Saturday, January 27, 2024

Buying What You Know

My college roommate loved NVDA and MSTR. Lets use 2007 as the start point for those two. 17 years.

MNST 2024: 61b $59 2007: 3.1b $3 CAGR 19.2% for 19.67x In 2009, it had 133mm in FCF that has grown to a billion a year in 2020s.

NVDA 2024: 1.34t $543 2007: 13.7b $5.61 CAGR: 30.9% for 96x In 2010, it had 408mm in FCF that has grown to 8b in 2022 and 3.8b in 2023.

Hard to beat. I am the idiot who at the time said they barely make money and skyhigh PE. Value is Probability multiplied by Payout. Business is making money and growing the empire. MNST and NVDA did both of those things and the making the money as simplified by the PE lags. 

Saturday, January 13, 2024

Visa

Visa is an interesting study case of what is a good business and what would one should pay.
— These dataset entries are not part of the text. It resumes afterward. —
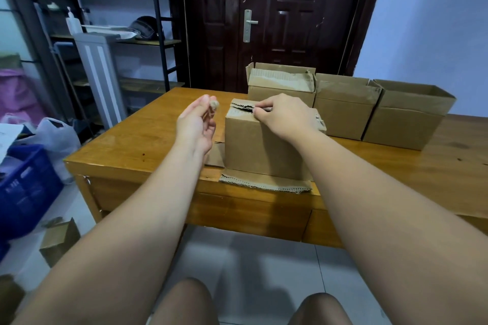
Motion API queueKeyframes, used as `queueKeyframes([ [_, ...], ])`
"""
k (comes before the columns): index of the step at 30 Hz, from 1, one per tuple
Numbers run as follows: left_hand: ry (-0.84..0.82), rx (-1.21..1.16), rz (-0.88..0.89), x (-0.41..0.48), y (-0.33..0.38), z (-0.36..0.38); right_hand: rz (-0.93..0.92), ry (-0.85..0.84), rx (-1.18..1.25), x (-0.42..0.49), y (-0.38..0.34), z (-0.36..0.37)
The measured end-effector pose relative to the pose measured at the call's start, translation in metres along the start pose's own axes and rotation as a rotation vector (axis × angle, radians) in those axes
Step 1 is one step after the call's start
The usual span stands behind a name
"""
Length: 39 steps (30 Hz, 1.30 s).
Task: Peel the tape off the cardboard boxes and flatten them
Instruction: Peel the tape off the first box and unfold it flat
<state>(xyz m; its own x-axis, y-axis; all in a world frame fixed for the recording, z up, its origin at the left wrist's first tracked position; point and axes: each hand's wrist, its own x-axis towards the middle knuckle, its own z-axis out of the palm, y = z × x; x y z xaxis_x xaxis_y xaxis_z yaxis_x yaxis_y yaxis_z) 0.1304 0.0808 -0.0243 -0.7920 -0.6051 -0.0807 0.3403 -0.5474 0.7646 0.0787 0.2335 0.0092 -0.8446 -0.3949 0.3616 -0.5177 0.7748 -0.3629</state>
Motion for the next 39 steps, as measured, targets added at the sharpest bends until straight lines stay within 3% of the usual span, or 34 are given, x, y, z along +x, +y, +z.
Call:
queueKeyframes([
  [3, 0.147, -0.209, -0.102, 0.006, 0.005, 0.003, -0.002, -0.006, -0.001, -0.002, 0.000, -0.002],
  [6, 0.257, -0.159, -0.156, 0.011, 0.008, 0.005, -0.006, -0.007, -0.004, -0.002, 0.000, -0.002],
  [9, 0.312, -0.041, -0.066, 0.018, 0.016, 0.006, -0.005, -0.002, -0.005, -0.003, 0.000, -0.003],
  [11, 0.366, 0.004, 0.090, 0.018, 0.025, 0.012, -0.002, -0.003, -0.005, -0.003, 0.000, -0.002],
  [13, 0.244, 0.253, 0.227, 0.014, 0.029, 0.027, 0.004, -0.010, 0.005, -0.002, 0.000, -0.002],
  [16, -0.103, 0.525, 0.252, 0.000, 0.023, 0.058, 0.036, -0.034, 0.092, -0.001, 0.001, -0.004],
  [19, -0.293, 0.554, 0.228, -0.010, 0.012, 0.080, 0.093, -0.052, 0.278, 0.000, 0.002, -0.012],
  [23, -0.336, 0.498, 0.151, -0.011, -0.006, 0.092, 0.219, -0.035, 0.695, 0.001, 0.008, -0.025],
  [26, -0.370, 0.609, 0.207, -0.011, -0.015, 0.096, 0.255, -0.033, 0.886, 0.002, 0.016, -0.031],
  [34, -0.550, 0.829, 0.328, -0.016, -0.017, 0.096, 0.247, 0.047, 1.035, 0.015, 0.028, -0.016],
  [39, -0.680, 0.906, 0.271, -0.017, -0.018, 0.093, 0.202, 0.034, 0.838, 0.012, 0.022, -0.013],
])
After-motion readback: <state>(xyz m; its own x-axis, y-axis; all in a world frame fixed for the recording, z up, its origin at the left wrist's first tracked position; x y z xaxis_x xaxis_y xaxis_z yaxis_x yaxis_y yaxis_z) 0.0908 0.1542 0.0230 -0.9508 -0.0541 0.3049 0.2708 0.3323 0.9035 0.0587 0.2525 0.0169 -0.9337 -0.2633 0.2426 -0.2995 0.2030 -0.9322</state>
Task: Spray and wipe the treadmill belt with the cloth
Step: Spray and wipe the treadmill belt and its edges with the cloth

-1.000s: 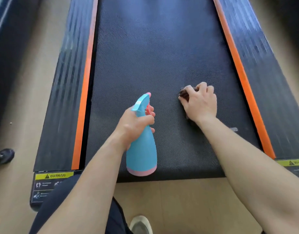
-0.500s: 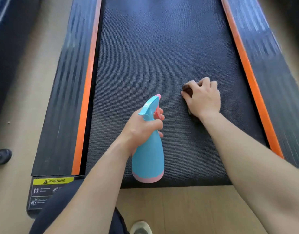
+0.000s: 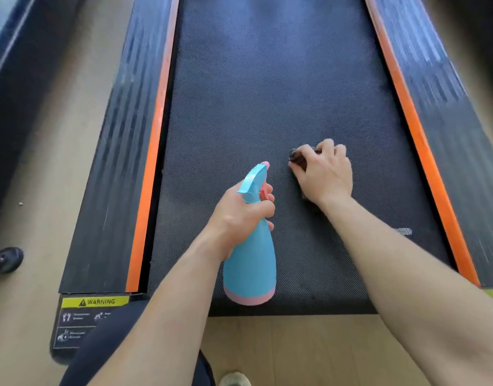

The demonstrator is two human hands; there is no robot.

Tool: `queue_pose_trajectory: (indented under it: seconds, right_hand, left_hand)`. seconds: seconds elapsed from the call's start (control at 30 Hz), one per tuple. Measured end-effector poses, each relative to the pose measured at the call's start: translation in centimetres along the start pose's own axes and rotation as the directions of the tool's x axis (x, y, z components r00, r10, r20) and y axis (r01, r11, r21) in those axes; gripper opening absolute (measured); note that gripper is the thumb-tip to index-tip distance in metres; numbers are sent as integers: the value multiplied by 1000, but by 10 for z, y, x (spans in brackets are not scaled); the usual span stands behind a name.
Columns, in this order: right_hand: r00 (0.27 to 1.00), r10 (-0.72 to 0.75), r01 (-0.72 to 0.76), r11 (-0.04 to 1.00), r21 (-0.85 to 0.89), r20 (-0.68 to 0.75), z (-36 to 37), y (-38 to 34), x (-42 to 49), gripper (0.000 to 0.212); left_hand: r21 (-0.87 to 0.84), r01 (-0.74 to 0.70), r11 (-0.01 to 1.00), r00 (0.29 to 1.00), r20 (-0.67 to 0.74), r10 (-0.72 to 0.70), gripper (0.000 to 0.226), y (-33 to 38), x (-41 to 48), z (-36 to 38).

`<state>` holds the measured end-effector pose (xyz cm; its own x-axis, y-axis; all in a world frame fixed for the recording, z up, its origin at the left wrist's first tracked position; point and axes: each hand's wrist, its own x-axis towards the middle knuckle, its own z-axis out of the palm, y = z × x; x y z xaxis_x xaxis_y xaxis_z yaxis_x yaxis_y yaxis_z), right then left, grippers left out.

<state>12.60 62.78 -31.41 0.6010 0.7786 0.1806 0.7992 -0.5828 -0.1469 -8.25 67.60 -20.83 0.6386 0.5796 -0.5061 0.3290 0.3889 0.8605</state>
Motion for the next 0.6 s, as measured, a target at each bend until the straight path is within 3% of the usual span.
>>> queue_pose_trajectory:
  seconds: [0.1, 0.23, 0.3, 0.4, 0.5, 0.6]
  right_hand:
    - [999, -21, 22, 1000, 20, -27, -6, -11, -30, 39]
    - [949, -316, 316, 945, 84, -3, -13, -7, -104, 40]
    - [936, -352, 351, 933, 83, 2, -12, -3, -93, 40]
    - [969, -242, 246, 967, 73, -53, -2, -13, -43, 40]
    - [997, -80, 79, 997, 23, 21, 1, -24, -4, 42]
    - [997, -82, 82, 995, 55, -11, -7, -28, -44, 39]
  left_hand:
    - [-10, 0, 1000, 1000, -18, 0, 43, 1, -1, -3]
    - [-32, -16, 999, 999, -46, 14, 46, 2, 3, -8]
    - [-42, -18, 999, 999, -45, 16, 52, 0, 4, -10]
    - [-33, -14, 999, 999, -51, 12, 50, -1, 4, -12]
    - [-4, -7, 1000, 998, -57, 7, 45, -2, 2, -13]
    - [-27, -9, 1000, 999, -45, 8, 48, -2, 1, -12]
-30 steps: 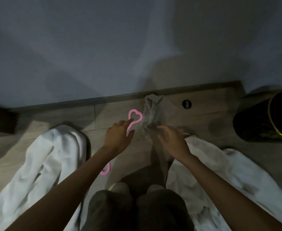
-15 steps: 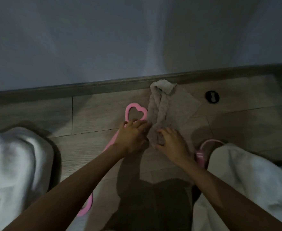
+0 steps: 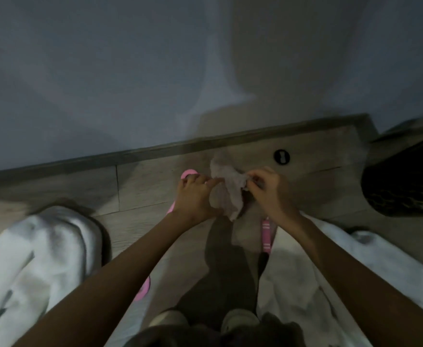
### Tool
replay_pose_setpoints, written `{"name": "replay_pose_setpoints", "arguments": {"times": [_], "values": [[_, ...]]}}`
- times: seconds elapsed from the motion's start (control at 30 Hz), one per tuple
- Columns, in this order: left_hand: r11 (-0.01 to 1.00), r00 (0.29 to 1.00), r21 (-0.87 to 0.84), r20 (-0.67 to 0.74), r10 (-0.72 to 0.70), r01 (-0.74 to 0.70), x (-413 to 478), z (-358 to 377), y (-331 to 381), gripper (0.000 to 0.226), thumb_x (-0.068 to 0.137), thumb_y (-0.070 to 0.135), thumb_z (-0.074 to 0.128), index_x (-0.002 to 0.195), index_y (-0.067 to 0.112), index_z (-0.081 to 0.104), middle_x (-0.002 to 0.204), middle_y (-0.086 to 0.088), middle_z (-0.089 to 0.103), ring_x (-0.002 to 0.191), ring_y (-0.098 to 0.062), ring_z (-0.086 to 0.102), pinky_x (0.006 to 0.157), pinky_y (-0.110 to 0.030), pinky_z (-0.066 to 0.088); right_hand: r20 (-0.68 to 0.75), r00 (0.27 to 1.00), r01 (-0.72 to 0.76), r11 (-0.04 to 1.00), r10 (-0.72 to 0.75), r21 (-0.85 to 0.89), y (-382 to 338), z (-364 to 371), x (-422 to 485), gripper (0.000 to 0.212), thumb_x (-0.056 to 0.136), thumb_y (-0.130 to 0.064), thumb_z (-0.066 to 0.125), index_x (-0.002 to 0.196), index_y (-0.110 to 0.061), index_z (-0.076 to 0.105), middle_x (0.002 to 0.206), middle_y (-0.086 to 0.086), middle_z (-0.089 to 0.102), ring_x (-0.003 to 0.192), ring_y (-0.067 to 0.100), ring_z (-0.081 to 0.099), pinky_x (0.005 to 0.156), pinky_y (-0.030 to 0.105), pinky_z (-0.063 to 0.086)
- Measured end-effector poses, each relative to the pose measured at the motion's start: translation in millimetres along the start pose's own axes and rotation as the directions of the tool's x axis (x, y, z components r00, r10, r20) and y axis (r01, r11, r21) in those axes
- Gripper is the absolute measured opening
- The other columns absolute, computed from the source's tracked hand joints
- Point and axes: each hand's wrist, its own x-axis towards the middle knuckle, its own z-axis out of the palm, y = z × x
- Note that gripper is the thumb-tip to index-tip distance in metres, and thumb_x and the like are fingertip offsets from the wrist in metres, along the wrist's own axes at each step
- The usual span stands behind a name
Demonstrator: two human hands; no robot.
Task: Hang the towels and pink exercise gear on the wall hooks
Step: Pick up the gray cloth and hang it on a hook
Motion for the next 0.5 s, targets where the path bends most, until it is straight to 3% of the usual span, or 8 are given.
{"name": "replay_pose_setpoints", "arguments": {"times": [0.13, 0.23, 0.3, 0.43, 0.5], "values": [[0.978, 0.996, -0.208, -0.086, -0.003, -0.015, -42, -95, 60, 0.074, 0.067, 0.069, 0.063, 0.129, 0.031, 0.050, 0.126, 0.001, 0.060, 0.116, -0.023, 0.053, 0.101, -0.043, 0.038, 0.064, 0.997, 0.032, 0.999, -0.032, 0.005, -90, -98, -23, 0.022, 0.092, -0.020, 0.055, 0.106, -0.007, 0.065, 0.107, 0.010, 0.062, 0.096, 0.022, 0.057, 0.080, 0.021, 0.038], [0.931, 0.996, -0.364, -0.087, -0.017, -0.016, -78, -165, 106, 0.078, 0.058, 0.078, 0.060, 0.123, 0.034, 0.051, 0.116, 0.006, 0.065, 0.103, -0.018, 0.060, 0.091, -0.044, 0.048, 0.013, 0.997, 0.082, 0.997, -0.082, 0.016, -154, -175, -46, 0.020, 0.090, -0.021, 0.060, 0.102, -0.007, 0.068, 0.100, 0.009, 0.064, 0.090, 0.021, 0.060, 0.076, 0.025, 0.044], [0.888, 0.991, -0.459, -0.124, -0.054, -0.009, -104, -217, 135, 0.069, 0.064, 0.071, 0.064, 0.122, 0.035, 0.051, 0.114, 0.007, 0.066, 0.099, -0.015, 0.062, 0.086, -0.039, 0.051, 0.020, 0.993, 0.119, 0.992, -0.120, 0.048, -199, -226, -61, 0.018, 0.090, -0.018, 0.061, 0.101, -0.007, 0.068, 0.096, 0.007, 0.063, 0.086, 0.017, 0.059, 0.072, 0.024, 0.045], [0.807, 0.961, -0.585, -0.261, -0.095, -0.079, -148, -329, 178, 0.024, 0.083, 0.040, 0.063, 0.104, 0.029, 0.061, 0.094, 0.004, 0.071, 0.084, -0.016, 0.067, 0.071, -0.038, 0.055, -0.084, 0.973, 0.219, 0.975, -0.216, 0.036, -276, -324, -86, 0.013, 0.088, -0.011, 0.062, 0.098, -0.004, 0.068, 0.091, 0.009, 0.062, 0.081, 0.017, 0.058, 0.070, 0.010, 0.038], [0.799, 0.936, -0.583, -0.343, -0.075, -0.150, -166, -391, 194, 0.019, 0.086, 0.031, 0.063, 0.103, 0.023, 0.062, 0.091, 0.003, 0.071, 0.084, -0.016, 0.068, 0.070, -0.032, 0.053, -0.120, 0.963, 0.249, 0.967, -0.243, 0.045, -314, -371, -95, 0.011, 0.090, -0.010, 0.060, 0.096, -0.004, 0.066, 0.091, 0.008, 0.060, 0.083, 0.017, 0.057, 0.071, 0.010, 0.037]]}}
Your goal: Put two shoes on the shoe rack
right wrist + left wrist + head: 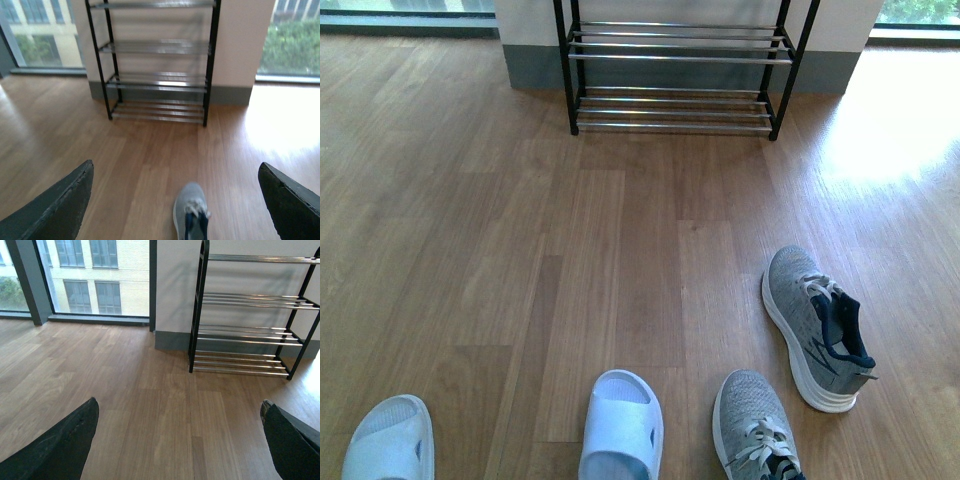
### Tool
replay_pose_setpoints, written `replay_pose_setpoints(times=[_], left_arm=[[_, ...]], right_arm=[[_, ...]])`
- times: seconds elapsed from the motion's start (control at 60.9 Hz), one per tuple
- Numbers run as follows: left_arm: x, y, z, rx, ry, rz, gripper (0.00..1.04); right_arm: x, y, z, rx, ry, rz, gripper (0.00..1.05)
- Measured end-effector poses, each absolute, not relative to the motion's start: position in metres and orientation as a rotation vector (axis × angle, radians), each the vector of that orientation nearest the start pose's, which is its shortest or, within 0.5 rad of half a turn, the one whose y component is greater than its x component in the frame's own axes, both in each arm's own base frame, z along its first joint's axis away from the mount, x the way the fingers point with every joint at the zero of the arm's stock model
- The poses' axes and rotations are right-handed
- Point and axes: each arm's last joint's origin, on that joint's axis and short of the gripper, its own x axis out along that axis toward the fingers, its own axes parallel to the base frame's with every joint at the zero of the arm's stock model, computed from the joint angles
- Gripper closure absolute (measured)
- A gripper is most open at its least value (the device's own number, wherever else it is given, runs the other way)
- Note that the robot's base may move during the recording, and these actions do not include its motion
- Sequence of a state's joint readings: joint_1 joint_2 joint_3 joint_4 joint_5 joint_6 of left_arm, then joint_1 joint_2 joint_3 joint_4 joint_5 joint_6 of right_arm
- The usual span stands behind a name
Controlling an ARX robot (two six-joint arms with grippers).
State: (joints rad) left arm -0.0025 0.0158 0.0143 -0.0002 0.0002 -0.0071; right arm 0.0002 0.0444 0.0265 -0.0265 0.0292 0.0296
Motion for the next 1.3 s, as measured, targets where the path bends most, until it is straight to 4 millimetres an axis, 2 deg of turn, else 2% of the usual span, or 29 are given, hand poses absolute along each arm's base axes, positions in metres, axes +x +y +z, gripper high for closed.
replay_pose_setpoints(times=[0.082,0.181,0.329,0.394,0.444,0.542,0.706,0.969,1.134,1.298], left_arm=[[0.098,0.0,0.167,-0.007,0.002,-0.003,0.09],[0.098,0.0,0.167,-0.007,0.002,-0.002,0.09],[0.098,0.0,0.167,-0.007,0.002,-0.003,0.09],[0.098,0.0,0.167,-0.007,0.002,-0.003,0.09],[0.098,0.0,0.167,-0.007,0.002,-0.003,0.09],[0.098,0.0,0.167,-0.007,0.002,-0.003,0.09],[0.098,0.0,0.167,-0.007,0.002,-0.003,0.09],[0.098,0.0,0.167,-0.007,0.002,-0.003,0.09],[0.098,0.0,0.167,-0.007,0.002,-0.003,0.09],[0.098,0.0,0.167,-0.007,0.002,-0.003,0.09]], right_arm=[[0.108,-0.002,0.163,0.066,0.144,-0.026,0.09],[0.129,-0.003,0.164,0.098,0.228,-0.002,0.09],[0.183,-0.008,0.163,0.139,0.317,0.002,0.09],[0.225,-0.014,0.142,0.162,0.425,-0.002,0.09],[0.247,-0.017,0.121,0.167,0.502,-0.014,0.09],[0.275,-0.023,0.086,0.157,0.62,-0.033,0.09],[0.32,-0.043,0.008,0.098,0.806,-0.051,0.09],[0.36,-0.076,-0.07,-0.01,0.945,-0.141,0.09],[0.382,-0.098,-0.092,-0.047,0.963,-0.192,0.09],[0.388,-0.107,-0.102,-0.051,0.977,-0.191,0.09]])
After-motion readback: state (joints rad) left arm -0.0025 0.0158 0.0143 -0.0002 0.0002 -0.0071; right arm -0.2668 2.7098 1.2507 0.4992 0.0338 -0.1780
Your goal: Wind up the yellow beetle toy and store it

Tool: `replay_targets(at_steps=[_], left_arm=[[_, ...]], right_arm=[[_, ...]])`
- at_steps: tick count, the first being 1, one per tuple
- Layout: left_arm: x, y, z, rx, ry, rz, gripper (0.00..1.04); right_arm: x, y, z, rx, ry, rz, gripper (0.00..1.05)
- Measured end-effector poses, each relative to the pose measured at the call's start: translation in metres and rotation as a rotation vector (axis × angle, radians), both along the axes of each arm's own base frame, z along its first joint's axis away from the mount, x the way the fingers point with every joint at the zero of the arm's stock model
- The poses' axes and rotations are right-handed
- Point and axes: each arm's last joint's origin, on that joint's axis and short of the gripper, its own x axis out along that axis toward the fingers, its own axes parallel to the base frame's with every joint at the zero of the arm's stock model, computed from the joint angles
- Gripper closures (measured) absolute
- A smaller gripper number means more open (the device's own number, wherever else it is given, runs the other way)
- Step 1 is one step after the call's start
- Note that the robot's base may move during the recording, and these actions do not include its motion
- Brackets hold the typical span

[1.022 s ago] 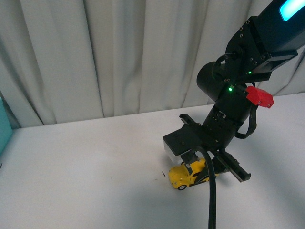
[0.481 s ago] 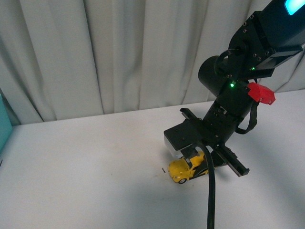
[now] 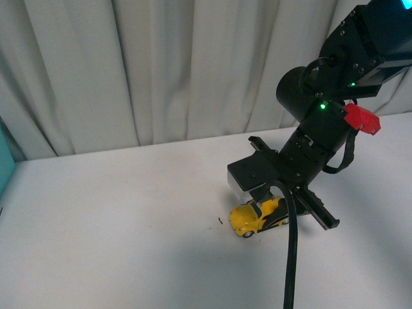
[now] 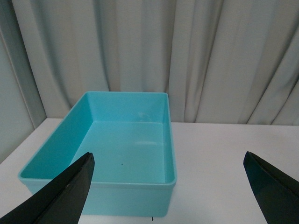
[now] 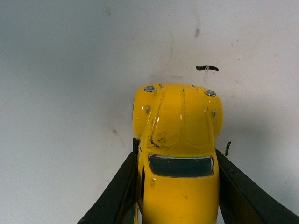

Below are the market cap, free cash flows, yields and returns since its IPO. After all, all a company is worth is its free cash flow and what you should pay for an adequate return.

IPO 2008 Market Cap:17.9b FCF(2009):252mm FCF/MC yield: 1.4% CAGR to 2024: 23.60% (30x in 16yrs)

2010 Market Cap: 44.25b FCF: 2.543b FCF/MC yield: 5.75% CAGR to 2024: 19.42% (10x in 13yrs)

2015 Market Cap: 132.75b FCF: 6.18b FCF/MC yield: 4.66% CAGR to 2024: 16.67% (5x in 9yrs)

2019 Market Cap: 249b FCF: 12b FCF/MC yield: 4.81% CAGR to 2024: 16.35% (2.13x in 5 yrs)

2023 Market Cap: 531b  FCF: 19.69b FCF/MC yield: 3.71% 

The gross margins of 98% and net income margin at 50% is insane. There can't be a better business from that standpoint although Bezo's quote of "your margin is my opportunity" comes into play. Why can't fin-tech "disrupt" the networks of Visa and Mastercard. The price now does seem rich, but it has still managed to compound like crazy since its IPO. I am not sure I am smart enough to recognize how dominant of a buiness it is before its price has exploded. I am not sure I can justify my stupidity without the margin of safety as implied by the fcf yields of the past. Maybe in 2010, that 5.75% FCF/MC yield was on the fringe as it was probably growing like crazy, but the Treasurys were also higher back then a decade ago. Buiness, free cash flow, and pricing are three things I should focus on and the returns will come. 

Saturday, January 6, 2024

Consistent Compounding

 I am going to strive to post random thoughts more often to refine them. Every Saturday. Consistently. Compounding only works because it is consistent.

In 2023, the Magnificent 7 were a rehash of the FANG of the past. The point is the concentration at top is now stronger than ever and if you were not in one of them, it was very hard to keep pace. Here lies the performance of the top 7 market caps.

AAPL 2.99T 48.2%

MSFT 2.79T 56.8%

GOOGL 1.75T 58.3%

AMZN 1.57T 80.9%

NVDA 1.22T 238.9%

META 910B 194.1%

TSLA 790B 101.7%

SPX 24.2%

In the last 35 years, the top 10 companies have averaged 25% of the weighting of SPX. During the dot-com, it peaked at 25%. It is now in the 30% range. This time is different. I keep thinking not, but I keep getting proved wrong. WEB and CM touted how SPX is the best investment for the know-nothing investors as the theory is that you own the entire pie without paying high fees. When the top companies fade to time, the new ones replacing them will replace their performance is the theory. I just find it hard to fathom this working as it has in the past, but the list looks completely different is the point. Maybe things are different this time as the performance of these top stocks have the indexes weighted so heavily, but isn't the theory that even when they get replaced, that value will be captured still.

These companies are so massive it really is difficult to imagine how they outperform as they are the economy. Those numbers are astounding. It's just a reflection of our economy today as if you are not first, you are last.

As someone who had a short in TSLA for the year, I am very lucky I have not blown up. How much longer am I tempting fate. 

Consistency compounds. Compounding is consistency.